Similarly, none of Only’s factual allegations support a finding that he was “seized”
in violation of the Fourth Amendment when Cyr and Green approached and questioned
him. See Florida v. Bostick,
501 U.S. 429, 434 (1991) (A seizure does not occur every
time a police officer approaches someone to ask a few questions.) See also
Mendenhall,
446 U.S. at 554-555 (holding that “a person has been ‘seized’ within the meaning of the
Fourth Amendment only if, in view of all of the circumstances surrounding the incident, a
reasonable person would have believed that he was not free to leave.”) Cyr avers, and
Only does not dispute, that after Green conducted the brief search of the bag, Only
walked out of the library without responding to Cyr’s request for his name. See Cyr
Affidavit ¶ 8. As Only obviously did not feel coerced or threatened into either remaining
in the library or responding to Cyr’s question, we are unpersuaded by any argument that
he felt threatened earlier. Even assuming, arguendo, that Only was subjected to a
“seizure” in the form of an “investigatory stop” under Terry v. Ohio,
392 U.S. 1 (1968),
when he was questioned, such a stop was not unreasonable under the Fourth Amendment.
4
We note that, contrary to the District Court’s statement, Only’s complaint did
allege that his person was searched in addition to his briefcase. See Complaint ¶ 12.
However, both Cyr and Green averred that they did not physically search Only. See Cyr
Affidavit ¶ 10; Green Affidavit ¶ 9. As Only neither responded to Defendants’ affidavits
with an affidavit of his own setting forth specific facts to counter Defendants’ averments,
nor provided a reason why he could not present such an affidavit, he has not demonstrated
the existence of a genuine issue of material fact for trial. See Fed. R. Civ. P. 56(e), (f);
Fireman’s Ins. Co. of Newark, N.J. v. DuFresne,
676 F.2d 965, 969 (3d Cir. 1982).
5
Cyr and Green were acting on information received from Robertson, which suffices as
“reasonable suspicion” required for a stop under Terry. See Johnson v. Campbell,
332
F.3d 199, 206 (3d Cir. 2003) (officers may rely on a trustworthy second-hand report and
need not base an investigatory stop on their own personal observation) (citing Adams v.
Williams,
407 U.S. 143, 147 (1972)).
Only’s remaining § 1983 claims assert violations of his First and Fourteenth
Amendment rights. The District Court properly dismissed these claims, as Defendants’

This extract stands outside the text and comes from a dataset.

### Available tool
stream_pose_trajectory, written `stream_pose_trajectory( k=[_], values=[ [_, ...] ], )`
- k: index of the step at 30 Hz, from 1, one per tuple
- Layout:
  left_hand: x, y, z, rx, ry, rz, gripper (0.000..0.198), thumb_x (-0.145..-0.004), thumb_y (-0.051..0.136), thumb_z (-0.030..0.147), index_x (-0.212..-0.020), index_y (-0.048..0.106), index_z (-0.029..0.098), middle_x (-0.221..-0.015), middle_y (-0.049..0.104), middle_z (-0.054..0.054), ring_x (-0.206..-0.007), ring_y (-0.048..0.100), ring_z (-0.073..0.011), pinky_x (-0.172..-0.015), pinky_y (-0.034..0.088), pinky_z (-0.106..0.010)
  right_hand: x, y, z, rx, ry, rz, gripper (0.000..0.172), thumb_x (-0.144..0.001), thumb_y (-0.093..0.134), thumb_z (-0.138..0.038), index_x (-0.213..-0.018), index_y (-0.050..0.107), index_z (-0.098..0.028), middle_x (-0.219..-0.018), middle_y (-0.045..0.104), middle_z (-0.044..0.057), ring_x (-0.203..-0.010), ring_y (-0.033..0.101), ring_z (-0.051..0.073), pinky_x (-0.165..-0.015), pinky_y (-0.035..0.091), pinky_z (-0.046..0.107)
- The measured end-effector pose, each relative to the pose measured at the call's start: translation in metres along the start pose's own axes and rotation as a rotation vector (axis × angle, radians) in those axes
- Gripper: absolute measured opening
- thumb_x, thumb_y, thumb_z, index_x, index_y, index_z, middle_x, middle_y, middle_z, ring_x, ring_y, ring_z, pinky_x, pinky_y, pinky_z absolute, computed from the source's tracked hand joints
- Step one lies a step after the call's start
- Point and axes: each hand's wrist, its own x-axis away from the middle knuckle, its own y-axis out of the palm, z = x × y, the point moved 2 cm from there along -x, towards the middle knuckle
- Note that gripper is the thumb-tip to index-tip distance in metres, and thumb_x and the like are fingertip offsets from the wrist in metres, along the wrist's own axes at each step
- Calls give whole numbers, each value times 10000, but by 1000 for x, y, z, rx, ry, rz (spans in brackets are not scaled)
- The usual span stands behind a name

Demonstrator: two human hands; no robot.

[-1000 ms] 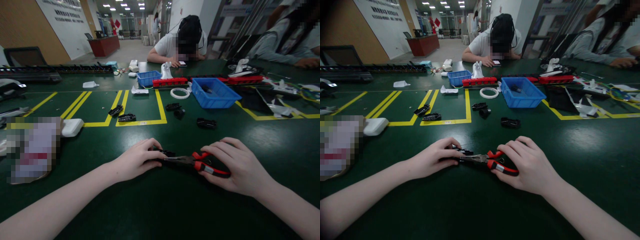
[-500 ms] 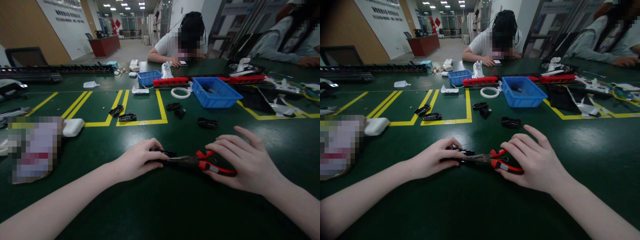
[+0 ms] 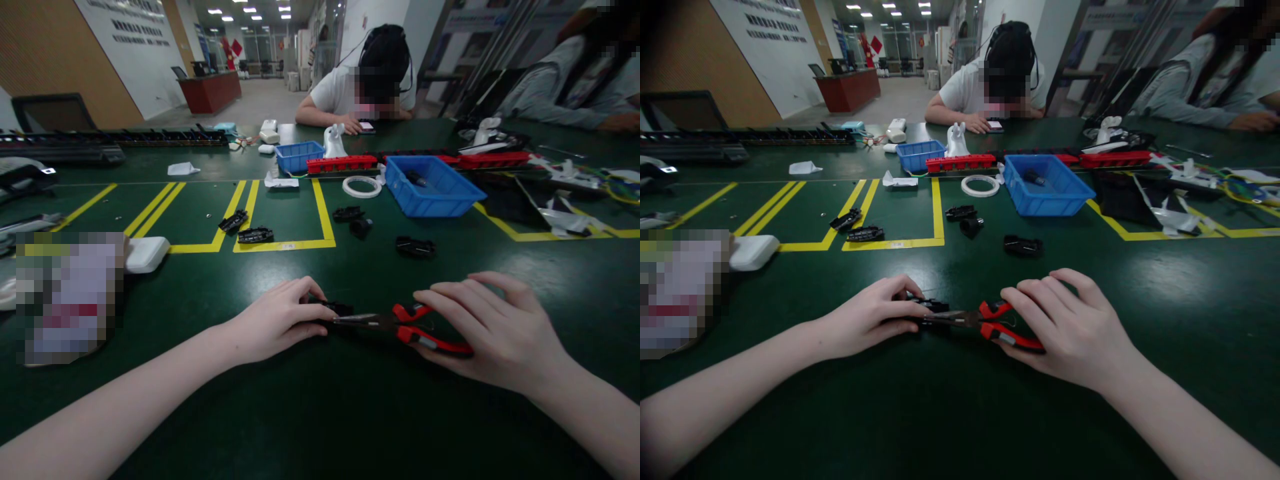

actions in investigating a possible theft did not interfere with Only’s First Amendment
right to “peacefully assemble,” and a Fourteenth Amendment “right to privacy” claim is
not applicable to the facts of this case. To the extent Only seeks to invoke the privacy
right implied by Fourth Amendment protections, see Gillard v. Schmidt,
579 F.2d 825,
828 (3d Cir. 1978), we concur with the District Court that he is precluded from doing so
by the invalidity of his Fourth Amendment claim.
As Only failed to provide any evidence of a conspiracy among Defendants to
deprive him of his constitutional rights, the District Court properly granted summary
judgment in favor of Defendants for the claims arising under §§ 1985(3) and 1986. In
addition, as the record contains no evidence of intentional discrimination, we agree with
the District Court’s dismissal of Only’s § 1981 claim against Robertson. Finally, we find
no abuse of discretion in the District Court’s decision not to exercise supplemental
jurisdiction over Only’s state law claims. We have considered Only’s additional
allegations of error and find them to be without merit and not worthy of further
discussion. For the foregoing reasons, we will affirm the judgment of the District Court.